**Brief:**
Where does "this" appear in the data? Return each line that holds it.

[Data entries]

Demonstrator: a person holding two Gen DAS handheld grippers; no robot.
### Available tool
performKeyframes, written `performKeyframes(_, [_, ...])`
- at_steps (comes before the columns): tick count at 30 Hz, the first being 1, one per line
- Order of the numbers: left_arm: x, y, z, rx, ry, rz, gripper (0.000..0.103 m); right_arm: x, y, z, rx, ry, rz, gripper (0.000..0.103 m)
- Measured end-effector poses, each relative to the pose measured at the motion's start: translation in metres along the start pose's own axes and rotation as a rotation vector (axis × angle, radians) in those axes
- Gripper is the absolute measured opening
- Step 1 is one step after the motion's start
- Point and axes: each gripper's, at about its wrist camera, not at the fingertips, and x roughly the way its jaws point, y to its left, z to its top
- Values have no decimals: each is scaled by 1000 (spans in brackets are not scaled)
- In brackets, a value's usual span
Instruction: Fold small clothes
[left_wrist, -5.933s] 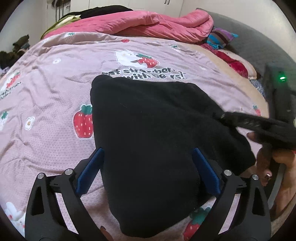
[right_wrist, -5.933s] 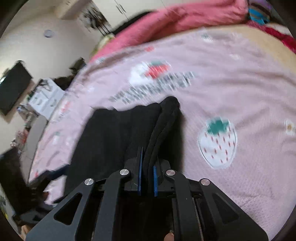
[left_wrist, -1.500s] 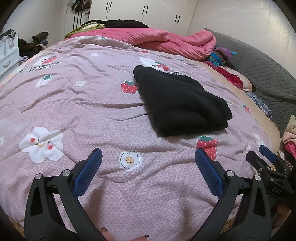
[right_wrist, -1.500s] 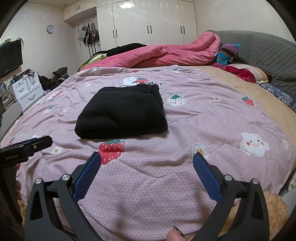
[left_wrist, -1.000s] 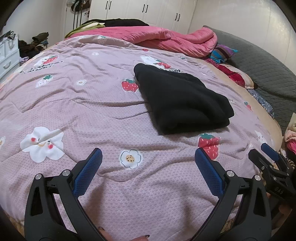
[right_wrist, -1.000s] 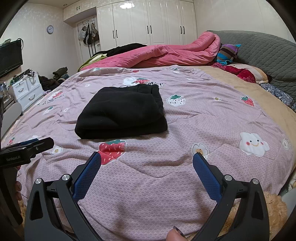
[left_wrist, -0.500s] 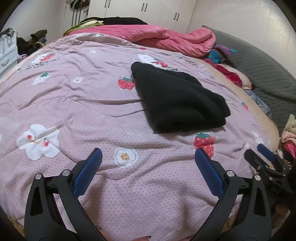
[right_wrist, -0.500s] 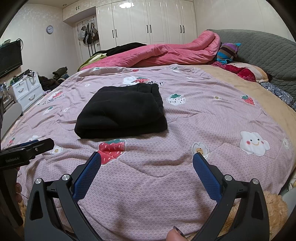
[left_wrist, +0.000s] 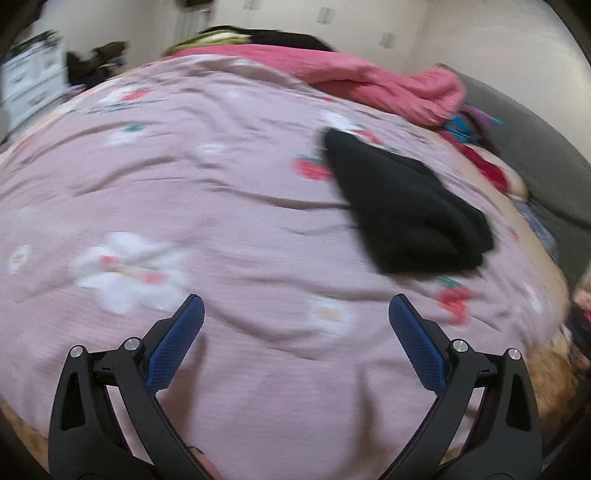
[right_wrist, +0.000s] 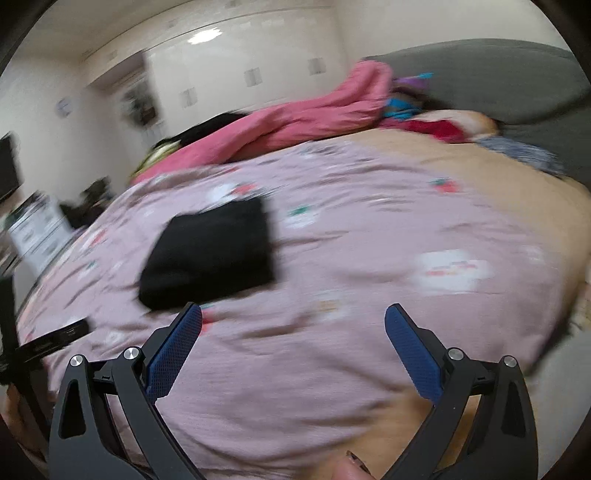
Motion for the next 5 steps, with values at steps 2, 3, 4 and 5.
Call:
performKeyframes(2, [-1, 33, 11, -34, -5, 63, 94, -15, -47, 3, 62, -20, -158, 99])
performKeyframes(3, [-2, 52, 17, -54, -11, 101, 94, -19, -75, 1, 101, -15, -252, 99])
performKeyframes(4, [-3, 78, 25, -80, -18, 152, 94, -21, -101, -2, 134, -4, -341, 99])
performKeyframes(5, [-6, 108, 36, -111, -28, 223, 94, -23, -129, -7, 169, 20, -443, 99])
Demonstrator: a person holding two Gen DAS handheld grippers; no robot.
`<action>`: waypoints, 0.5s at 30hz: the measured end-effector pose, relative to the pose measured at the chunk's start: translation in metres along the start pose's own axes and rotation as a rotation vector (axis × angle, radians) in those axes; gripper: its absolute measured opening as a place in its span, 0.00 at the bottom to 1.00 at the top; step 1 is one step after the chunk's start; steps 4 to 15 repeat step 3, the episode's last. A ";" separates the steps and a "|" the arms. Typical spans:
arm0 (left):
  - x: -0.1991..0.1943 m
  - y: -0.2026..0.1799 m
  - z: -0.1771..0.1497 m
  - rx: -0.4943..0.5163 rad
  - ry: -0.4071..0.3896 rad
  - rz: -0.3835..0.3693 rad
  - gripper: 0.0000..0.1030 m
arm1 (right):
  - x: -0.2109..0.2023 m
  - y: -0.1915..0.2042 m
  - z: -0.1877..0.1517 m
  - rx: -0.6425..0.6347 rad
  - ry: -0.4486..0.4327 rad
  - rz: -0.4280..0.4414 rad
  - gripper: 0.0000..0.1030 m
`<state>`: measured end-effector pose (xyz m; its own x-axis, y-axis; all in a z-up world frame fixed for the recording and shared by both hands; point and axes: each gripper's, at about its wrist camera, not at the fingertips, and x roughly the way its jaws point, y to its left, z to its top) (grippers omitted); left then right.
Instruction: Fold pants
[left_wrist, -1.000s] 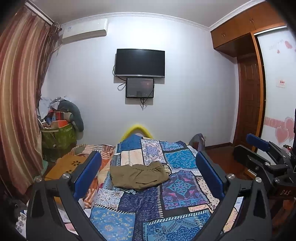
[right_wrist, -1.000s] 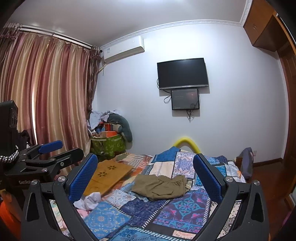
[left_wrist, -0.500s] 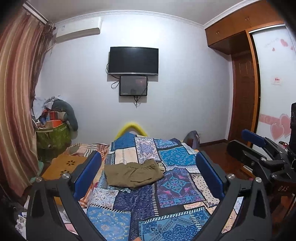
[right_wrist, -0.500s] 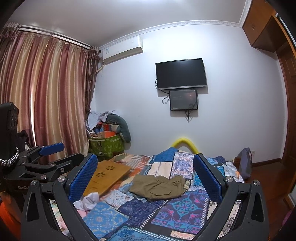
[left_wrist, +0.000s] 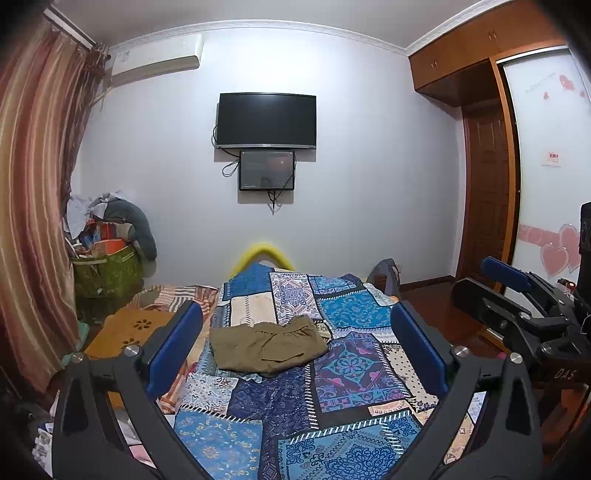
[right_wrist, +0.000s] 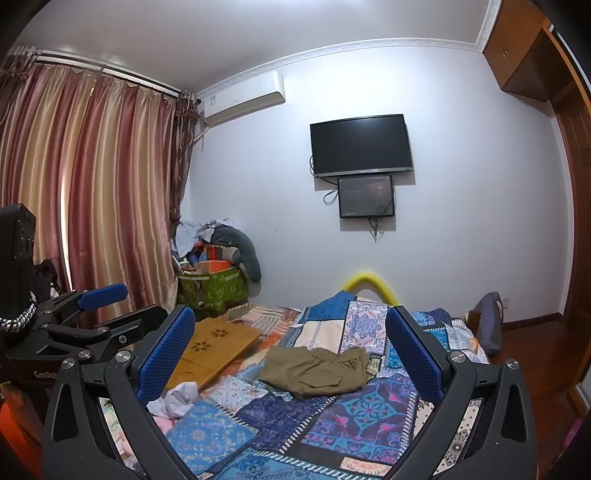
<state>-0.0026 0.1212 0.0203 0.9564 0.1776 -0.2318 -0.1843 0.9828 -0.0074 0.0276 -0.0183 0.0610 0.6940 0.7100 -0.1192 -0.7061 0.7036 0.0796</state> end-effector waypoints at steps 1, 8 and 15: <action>0.000 0.000 0.000 -0.001 0.000 -0.001 1.00 | 0.000 0.000 0.000 0.001 0.001 0.001 1.00; 0.001 0.000 0.000 -0.006 0.002 -0.002 1.00 | 0.000 0.001 0.000 0.001 0.000 -0.001 1.00; 0.001 0.000 0.000 -0.006 0.002 -0.002 1.00 | 0.000 0.001 0.000 0.001 0.000 -0.001 1.00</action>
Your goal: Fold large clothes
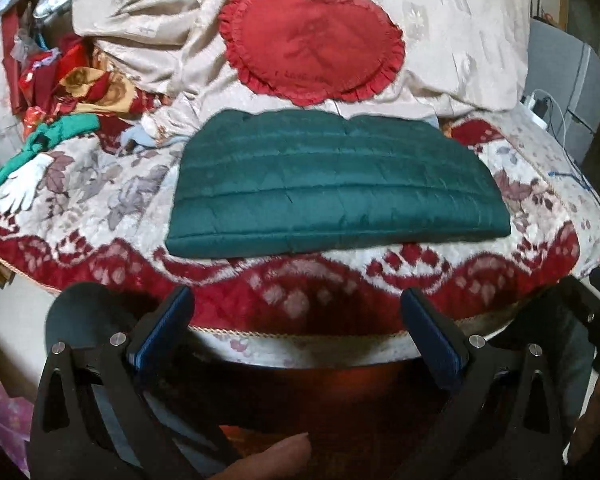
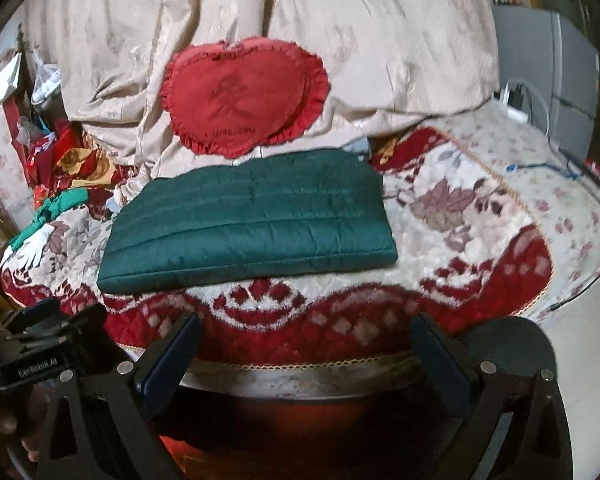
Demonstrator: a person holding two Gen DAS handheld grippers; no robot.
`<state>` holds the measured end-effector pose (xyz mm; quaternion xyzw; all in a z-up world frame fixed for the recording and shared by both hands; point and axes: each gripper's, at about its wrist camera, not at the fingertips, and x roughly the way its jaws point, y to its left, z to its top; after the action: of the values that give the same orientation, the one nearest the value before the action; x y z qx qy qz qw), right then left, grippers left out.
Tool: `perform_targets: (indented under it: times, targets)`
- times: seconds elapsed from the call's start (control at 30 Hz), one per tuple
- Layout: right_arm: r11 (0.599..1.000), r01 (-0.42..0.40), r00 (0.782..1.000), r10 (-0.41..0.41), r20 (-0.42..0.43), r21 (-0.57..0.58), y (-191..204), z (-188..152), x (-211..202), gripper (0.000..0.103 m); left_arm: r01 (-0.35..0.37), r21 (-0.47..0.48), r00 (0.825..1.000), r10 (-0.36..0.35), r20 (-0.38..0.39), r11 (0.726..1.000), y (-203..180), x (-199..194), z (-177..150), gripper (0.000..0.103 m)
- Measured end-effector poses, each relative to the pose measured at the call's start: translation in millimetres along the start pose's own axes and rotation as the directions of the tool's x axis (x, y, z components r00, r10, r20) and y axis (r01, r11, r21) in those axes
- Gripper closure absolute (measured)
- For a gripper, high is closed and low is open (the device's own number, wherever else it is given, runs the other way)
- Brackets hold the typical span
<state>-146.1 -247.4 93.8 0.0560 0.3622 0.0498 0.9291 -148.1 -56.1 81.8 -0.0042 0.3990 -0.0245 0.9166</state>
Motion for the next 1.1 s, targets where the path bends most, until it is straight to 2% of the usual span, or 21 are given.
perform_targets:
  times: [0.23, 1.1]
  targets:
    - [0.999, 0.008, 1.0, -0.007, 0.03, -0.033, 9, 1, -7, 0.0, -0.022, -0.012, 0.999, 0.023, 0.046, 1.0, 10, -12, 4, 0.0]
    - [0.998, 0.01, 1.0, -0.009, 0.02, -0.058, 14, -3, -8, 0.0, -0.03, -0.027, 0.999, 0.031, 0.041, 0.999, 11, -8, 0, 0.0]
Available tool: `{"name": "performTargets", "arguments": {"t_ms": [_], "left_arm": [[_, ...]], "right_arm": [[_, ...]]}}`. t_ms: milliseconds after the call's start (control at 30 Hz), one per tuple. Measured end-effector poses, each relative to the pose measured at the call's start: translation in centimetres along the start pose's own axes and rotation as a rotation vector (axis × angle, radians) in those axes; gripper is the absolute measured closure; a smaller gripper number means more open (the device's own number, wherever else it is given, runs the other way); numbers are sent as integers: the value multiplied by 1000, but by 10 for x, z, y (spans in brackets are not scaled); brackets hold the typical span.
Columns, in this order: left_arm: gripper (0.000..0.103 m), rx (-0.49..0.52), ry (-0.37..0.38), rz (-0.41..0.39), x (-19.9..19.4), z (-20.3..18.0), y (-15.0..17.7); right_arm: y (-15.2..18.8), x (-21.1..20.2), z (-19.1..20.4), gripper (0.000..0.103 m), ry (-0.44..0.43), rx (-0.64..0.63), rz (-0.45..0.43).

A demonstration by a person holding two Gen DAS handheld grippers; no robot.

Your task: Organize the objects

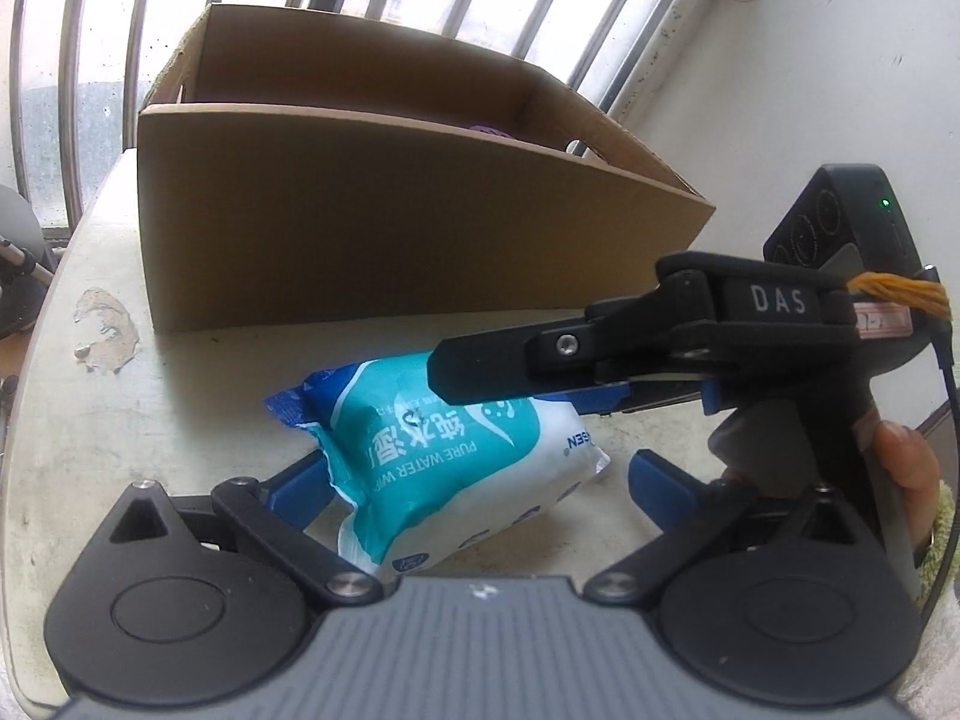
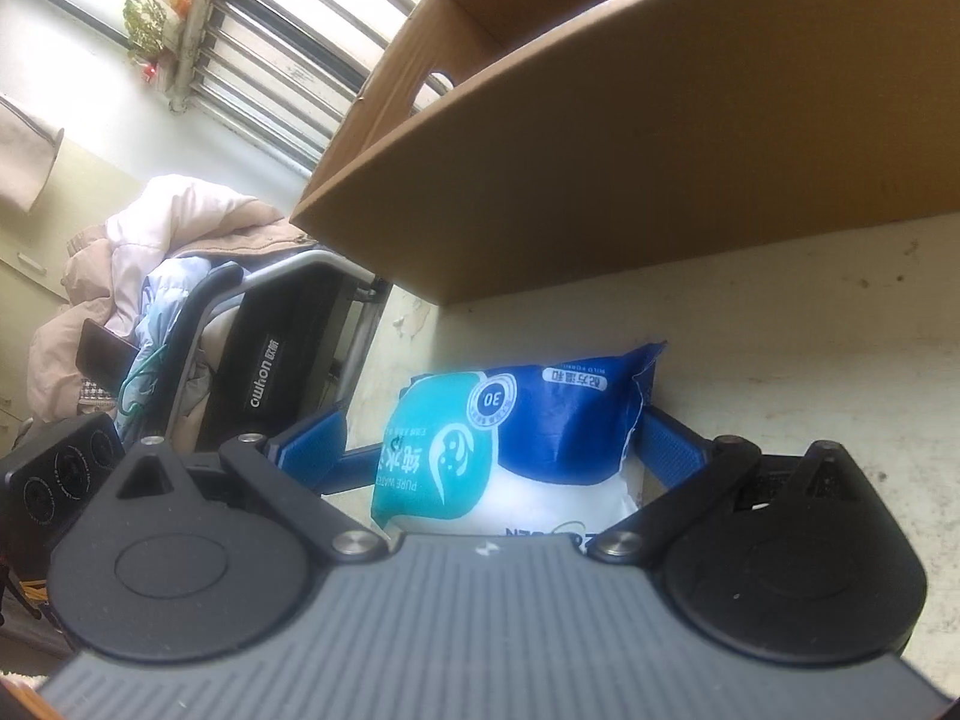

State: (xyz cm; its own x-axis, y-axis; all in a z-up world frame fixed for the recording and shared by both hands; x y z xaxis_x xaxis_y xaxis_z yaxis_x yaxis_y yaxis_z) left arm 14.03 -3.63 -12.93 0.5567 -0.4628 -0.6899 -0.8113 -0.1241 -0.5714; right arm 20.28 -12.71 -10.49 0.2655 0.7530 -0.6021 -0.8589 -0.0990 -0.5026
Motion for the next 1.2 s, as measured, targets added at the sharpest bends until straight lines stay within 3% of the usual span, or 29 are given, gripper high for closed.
{"name": "performTargets", "arguments": {"t_ms": [633, 1200], "left_arm": [[0, -6, 1, 66, 29, 9, 1], [0, 26, 15, -7, 29, 10, 1]], "right_arm": [[11, -1, -13, 1, 20, -2, -35], [16, -5, -16, 0, -9, -14, -129]]}}
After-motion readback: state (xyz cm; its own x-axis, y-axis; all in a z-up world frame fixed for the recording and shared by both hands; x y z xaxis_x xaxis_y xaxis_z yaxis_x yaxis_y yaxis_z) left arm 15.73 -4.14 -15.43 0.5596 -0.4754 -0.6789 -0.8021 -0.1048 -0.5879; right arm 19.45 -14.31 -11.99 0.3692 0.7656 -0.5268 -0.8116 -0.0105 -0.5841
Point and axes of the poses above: each gripper's, at about its wrist camera, not at the fingertips, and x roughly the way its jaws point, z to its left, y to its underside, the point moved 8 cm from there along x, roughly the way its jaws point, and after that the axes turned 8 degrees about -x, right-handed, at the moved point
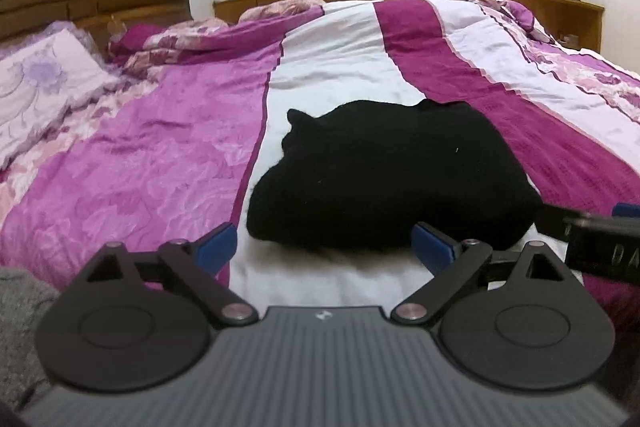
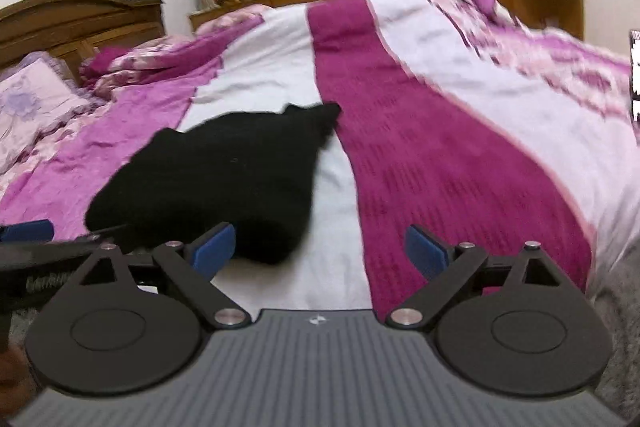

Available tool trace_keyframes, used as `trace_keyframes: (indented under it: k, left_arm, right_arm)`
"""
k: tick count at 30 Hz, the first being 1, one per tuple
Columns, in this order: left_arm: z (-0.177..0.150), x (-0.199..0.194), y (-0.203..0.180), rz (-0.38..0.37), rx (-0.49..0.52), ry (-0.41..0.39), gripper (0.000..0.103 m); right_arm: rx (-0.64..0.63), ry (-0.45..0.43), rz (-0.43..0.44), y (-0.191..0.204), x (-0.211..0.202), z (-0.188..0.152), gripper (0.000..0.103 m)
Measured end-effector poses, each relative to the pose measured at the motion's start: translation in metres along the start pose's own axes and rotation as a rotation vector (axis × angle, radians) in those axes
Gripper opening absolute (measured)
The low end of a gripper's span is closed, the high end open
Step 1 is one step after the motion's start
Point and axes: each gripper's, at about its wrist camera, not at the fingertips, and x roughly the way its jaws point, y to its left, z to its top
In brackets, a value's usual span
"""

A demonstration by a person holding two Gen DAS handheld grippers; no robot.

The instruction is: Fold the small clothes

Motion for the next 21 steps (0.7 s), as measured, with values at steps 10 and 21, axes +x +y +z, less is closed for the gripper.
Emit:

**Reply:**
Columns, in this order: left_arm: gripper (0.000..0.103 m), rx (-0.49..0.52), ry (-0.37..0.38), rz (-0.41..0.39), x (-19.9..19.4), z (-20.3..18.0), y (-15.0..17.7); right_arm: y (-15.2..18.8), x (-21.1..20.2), z (-19.1..20.4), gripper (0.000..0.103 m), ry (-0.44..0.43), rx (-0.64..0.63), rz (-0.45..0.43).
Columns, in this order: left_arm: z (-0.177..0.150), x (-0.199..0.194), y (-0.203..0.180), rz (-0.38..0.37), rx (-0.49..0.52), ry (-0.41..0.39), gripper (0.000..0.103 m); right_arm: rx (-0.64..0.63), ry (-0.45..0.43), rz (-0.43..0.44), y (-0.191..0.204), x (-0.211..0.202), z (-0.188..0.152), gripper (0.000..0.103 m)

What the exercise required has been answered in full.